Instructions for the task
Make an exact copy of all the data.

--- Information supplied ---

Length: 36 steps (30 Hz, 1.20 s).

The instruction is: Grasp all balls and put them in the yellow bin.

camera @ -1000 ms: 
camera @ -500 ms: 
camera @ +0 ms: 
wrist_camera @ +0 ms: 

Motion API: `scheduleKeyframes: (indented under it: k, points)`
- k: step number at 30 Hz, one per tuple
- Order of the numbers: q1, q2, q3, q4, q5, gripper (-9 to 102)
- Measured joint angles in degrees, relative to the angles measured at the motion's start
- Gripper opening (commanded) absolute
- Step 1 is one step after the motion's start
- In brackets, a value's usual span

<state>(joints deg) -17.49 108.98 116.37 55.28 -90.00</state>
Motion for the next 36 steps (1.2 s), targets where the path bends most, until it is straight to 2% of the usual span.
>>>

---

Your response
Length: 36 steps (30 Hz, 1.20 s).

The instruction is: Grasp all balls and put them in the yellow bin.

camera @ -1000 ms: 
camera @ -500 ms: 
camera @ +0 ms: 
wrist_camera @ +0 ms: 

Motion API: `scheduleKeyframes: (indented under it: k, points)`
- k: step number at 30 Hz, one per tuple
- Order of the numbers: q1, q2, q3, q4, q5, gripper (-9 to 102)
- Measured joint angles in degrees, relative to the angles measured at the motion's start
- Gripper opening (commanded) absolute
- Step 1 is one step after the motion's start
- In brackets, a value's usual span

<state>(joints deg) -17.49 108.98 116.37 55.28 -90.00</state>
Motion for the next 36 steps (1.2 s), targets where the path bends most, until it is straight to 2% of the usual span.
>>>

Work on the answer has been completed.